Scientific classification
- Kingdom: Animalia
- Phylum: Chordata
- Class: Chondrichthyes
- Subclass: Elasmobranchii
- Order: Myliobatiformes
- Family: Urotrygonidae
- Genus: Urobatis
- Species: U. tumbesensis
- Binomial name: Urobatis tumbesensis (Chirichigno F. & McEachran, 1979)
- Synonyms: Urolophus tumbesensis Chirichigno F. & McEachran, 1979

= Tumbes round stingray =

- Genus: Urobatis
- Species: tumbesensis
- Authority: (Chirichigno F. & McEachran, 1979)
- Conservation status: VU
- Synonyms: Urolophus tumbesensis Chirichigno F. & McEachran, 1979

Species of cartilaginous fish

The Tumbes round stingray (Urobatis tumbesensis) is a little-known species of round ray, family Urolophidae, known only from two immature male specimens collected from estuarine waters at depths of 1–2 m, and a third specimen collected in 2006 near mangroves. Its range appears to be limited to coastal waters off Tumbes in northern Peru, where it is found partially buried in sand or mud. The larger of the original two specimens measured 40.4 cm long and the smaller 15.7 cm.

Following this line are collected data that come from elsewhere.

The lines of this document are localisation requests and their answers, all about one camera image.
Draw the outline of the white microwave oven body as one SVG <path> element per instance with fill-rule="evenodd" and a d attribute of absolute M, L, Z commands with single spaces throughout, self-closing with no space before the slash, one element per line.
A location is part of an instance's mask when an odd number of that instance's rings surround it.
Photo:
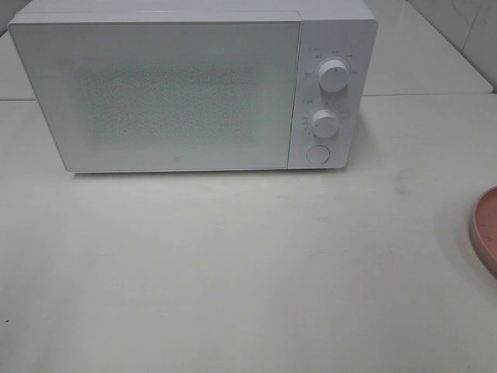
<path fill-rule="evenodd" d="M 32 1 L 13 17 L 8 30 L 12 38 L 11 28 L 17 24 L 281 22 L 300 25 L 290 147 L 282 169 L 342 168 L 347 163 L 378 28 L 362 1 Z M 349 81 L 341 91 L 327 93 L 320 88 L 316 70 L 334 56 L 349 63 Z M 313 135 L 311 117 L 319 110 L 332 110 L 339 118 L 339 130 L 333 137 Z M 330 150 L 324 165 L 307 160 L 307 150 L 316 145 Z"/>

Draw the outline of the white timer knob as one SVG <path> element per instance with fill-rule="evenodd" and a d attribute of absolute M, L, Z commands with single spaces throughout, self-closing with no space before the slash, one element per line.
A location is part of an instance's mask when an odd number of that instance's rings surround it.
<path fill-rule="evenodd" d="M 311 117 L 311 130 L 318 138 L 333 137 L 339 130 L 339 118 L 332 110 L 319 110 Z"/>

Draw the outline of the upper white power knob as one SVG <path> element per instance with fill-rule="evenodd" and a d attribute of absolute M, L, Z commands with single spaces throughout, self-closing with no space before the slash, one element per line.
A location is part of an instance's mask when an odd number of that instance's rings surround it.
<path fill-rule="evenodd" d="M 336 93 L 348 85 L 350 66 L 344 59 L 334 56 L 317 67 L 318 83 L 327 93 Z"/>

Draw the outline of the pink round plate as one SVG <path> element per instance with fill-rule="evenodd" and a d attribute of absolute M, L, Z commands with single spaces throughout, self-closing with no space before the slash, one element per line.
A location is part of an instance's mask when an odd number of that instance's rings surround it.
<path fill-rule="evenodd" d="M 475 253 L 496 277 L 497 198 L 496 187 L 486 190 L 475 202 L 470 225 L 471 243 Z"/>

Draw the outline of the round white door button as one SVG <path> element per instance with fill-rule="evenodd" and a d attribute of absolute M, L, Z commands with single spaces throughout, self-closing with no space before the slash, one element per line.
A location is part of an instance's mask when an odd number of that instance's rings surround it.
<path fill-rule="evenodd" d="M 313 165 L 324 165 L 330 158 L 330 150 L 324 145 L 316 145 L 307 150 L 306 157 Z"/>

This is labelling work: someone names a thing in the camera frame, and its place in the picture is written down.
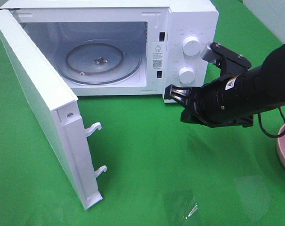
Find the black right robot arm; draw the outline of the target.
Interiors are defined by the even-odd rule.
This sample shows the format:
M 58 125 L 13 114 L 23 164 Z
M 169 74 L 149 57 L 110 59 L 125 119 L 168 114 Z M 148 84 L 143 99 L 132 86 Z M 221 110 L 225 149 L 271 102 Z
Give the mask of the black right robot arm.
M 169 85 L 164 98 L 184 107 L 180 120 L 211 128 L 253 125 L 253 115 L 285 105 L 285 44 L 263 64 L 251 63 L 238 53 L 212 42 L 201 58 L 220 68 L 220 76 L 201 87 Z

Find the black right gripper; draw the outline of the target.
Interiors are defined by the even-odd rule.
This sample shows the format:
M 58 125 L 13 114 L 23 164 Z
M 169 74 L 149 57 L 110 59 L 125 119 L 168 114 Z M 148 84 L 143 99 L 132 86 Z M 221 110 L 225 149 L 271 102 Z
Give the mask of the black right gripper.
M 253 116 L 234 113 L 235 97 L 242 95 L 235 91 L 237 76 L 247 72 L 251 63 L 220 43 L 208 43 L 200 54 L 201 59 L 215 64 L 221 69 L 220 77 L 201 87 L 179 87 L 169 85 L 165 88 L 164 99 L 175 100 L 185 110 L 180 120 L 185 123 L 201 124 L 211 128 L 253 125 Z

Like other round rays, the Tumbes round stingray has a rounded pectoral fin disc, slightly wider than it is long. The tail is stout, bearing a serrated stinging spine, and terminates in a rounded caudal fin. The pelvic fins have abruptly rounded tips. The teeth have narrowly oval bases and no elevated cusps. The dorsal surface is covered uniformly by dermal denticles on stellate bases, becoming larger towards the midline of the disc; the underside is smooth. There are also thorns on the dorsal surface of the disc and tail. The dorsal coloration consists of ochre vermiculations separating brownish-white oval or circular spots about the size of the eye, becoming more distinct towards the margin of the disc and on the pelvic fins. The denticles and tail spine are ochre-colored, and the underside is light tan with a dark border along the edge of the disc. The coloration, denticles and several proportional measurements distinguish the Tumbes round stingray from other Urobatis species.

Due to its highly restricted distribution and shallow inshore habitat, this species merits conservation concern. Information is needed on whether this species is being affected by fisheries activities in its range.